All of the data below is to be printed again exactly.

════════

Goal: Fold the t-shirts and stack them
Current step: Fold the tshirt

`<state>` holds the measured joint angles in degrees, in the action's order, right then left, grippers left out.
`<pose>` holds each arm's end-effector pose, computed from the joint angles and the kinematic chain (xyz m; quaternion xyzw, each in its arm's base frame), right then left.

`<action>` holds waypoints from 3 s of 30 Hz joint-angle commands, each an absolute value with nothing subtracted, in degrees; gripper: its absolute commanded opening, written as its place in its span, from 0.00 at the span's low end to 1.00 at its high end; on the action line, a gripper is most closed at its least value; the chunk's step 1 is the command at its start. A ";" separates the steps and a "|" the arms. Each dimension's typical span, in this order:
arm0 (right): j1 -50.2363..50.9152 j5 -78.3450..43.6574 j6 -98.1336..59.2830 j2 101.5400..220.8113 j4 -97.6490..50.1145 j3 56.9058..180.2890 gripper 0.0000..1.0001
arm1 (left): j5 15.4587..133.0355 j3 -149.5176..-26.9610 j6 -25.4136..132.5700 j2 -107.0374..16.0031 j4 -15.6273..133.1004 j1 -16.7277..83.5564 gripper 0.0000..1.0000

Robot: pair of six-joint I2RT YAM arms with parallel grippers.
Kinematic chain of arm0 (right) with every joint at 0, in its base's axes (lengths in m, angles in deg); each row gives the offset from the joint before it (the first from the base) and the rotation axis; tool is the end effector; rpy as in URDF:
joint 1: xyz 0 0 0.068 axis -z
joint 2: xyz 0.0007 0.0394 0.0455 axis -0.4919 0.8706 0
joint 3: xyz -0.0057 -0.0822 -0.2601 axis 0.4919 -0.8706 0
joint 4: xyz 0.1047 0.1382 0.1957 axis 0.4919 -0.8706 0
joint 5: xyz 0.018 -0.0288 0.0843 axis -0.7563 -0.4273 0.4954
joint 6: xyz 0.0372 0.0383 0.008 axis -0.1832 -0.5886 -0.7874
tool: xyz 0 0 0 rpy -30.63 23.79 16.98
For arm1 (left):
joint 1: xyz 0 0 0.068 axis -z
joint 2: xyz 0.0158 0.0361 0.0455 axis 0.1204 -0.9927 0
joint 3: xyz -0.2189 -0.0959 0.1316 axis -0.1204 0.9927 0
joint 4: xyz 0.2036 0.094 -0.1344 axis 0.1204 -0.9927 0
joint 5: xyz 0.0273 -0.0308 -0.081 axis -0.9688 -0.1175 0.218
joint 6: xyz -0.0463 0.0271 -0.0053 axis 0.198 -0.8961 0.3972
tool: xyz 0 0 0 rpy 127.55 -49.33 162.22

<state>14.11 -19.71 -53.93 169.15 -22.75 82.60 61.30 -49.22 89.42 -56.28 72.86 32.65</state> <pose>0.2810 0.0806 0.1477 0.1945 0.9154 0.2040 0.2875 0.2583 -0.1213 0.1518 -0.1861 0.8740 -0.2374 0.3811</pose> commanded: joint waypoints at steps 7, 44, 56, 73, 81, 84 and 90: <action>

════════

- **Response to the exercise**
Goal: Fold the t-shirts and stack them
Current step: Fold the tshirt

`<state>` holds the measured joint angles in degrees, in the action's order, right then left, grippers left out.
`<pose>` holds each arm's end-effector pose, computed from the joint angles and the kinematic chain (xyz m; quaternion xyzw, each in its arm's base frame), right then left.

`<action>` holds waypoints from 3 s of 30 Hz joint-angle commands, each an absolute value with nothing subtracted, in degrees; gripper: its absolute commanded opening, written as its place in its span, from 0.00 at the span's low end to 1.00 at its high end; on the action line, a gripper is most closed at its least value; the chunk's step 1 is the command at its start. A ";" separates the steps and a "|" the arms. Each dimension's typical span, in this order:
arm0 (right): j1 -50.2363..50.9152 j5 -78.3450..43.6574 j6 -98.1336..59.2830 j2 101.5400..220.8113 j4 -97.6490..50.1145 j3 56.9058..180.2890 gripper 0.0000..1.0001
arm1 (left): j5 15.4587..133.0355 j3 -149.5176..-26.9610 j6 -25.4136..132.5700 j2 -107.0374..16.0031 j4 -15.6273..133.1004 j1 -16.7277..83.5564 gripper 0.0000..1.0000

Robot: pair of six-joint I2RT YAM arms with parallel grippers.
Kinematic chain of arm0 (right) with every joint at 0, in its base's axes (lengths in m, angles in deg); each row gives the offset from the joint before it (the first from the base) and the rotation axis; tool is the end effector; rpy as in URDF:
joint 1: xyz 0 0 0.068 axis -z
joint 2: xyz 0.0007 0.0394 0.0455 axis -0.4919 0.8706 0
joint 3: xyz -0.0057 -0.0822 -0.2601 axis 0.4919 -0.8706 0
joint 4: xyz 0.1047 0.1382 0.1957 axis 0.4919 -0.8706 0
joint 5: xyz 0.018 -0.0288 0.0843 axis -0.7563 -0.4273 0.4954
joint 6: xyz 0.0372 0.0383 0.008 axis -0.1832 -0.5886 -0.7874
tool: xyz 0 0 0 rpy -30.63 23.79 16.98
For arm1 (left):
joint 1: xyz 0 0 0.068 axis -z
joint 2: xyz 0.0158 0.0361 0.0455 axis 0.1204 -0.9927 0
joint 3: xyz -0.2189 -0.0959 0.1316 axis -0.1204 0.9927 0
joint 4: xyz 0.2036 0.094 -0.1344 axis 0.1204 -0.9927 0
joint 5: xyz 0.0273 -0.0308 -0.081 axis -0.9688 -0.1175 0.218
joint 6: xyz -0.0463 0.0271 -0.0053 axis 0.198 -0.8961 0.3972
tool: xyz 0 0 0 rpy 127.55 -49.33 162.22

<state>14.11 -19.71 -53.93 169.15 -22.75 82.60 61.30 -49.22 89.42 -56.28 72.86 32.65</state> <pose>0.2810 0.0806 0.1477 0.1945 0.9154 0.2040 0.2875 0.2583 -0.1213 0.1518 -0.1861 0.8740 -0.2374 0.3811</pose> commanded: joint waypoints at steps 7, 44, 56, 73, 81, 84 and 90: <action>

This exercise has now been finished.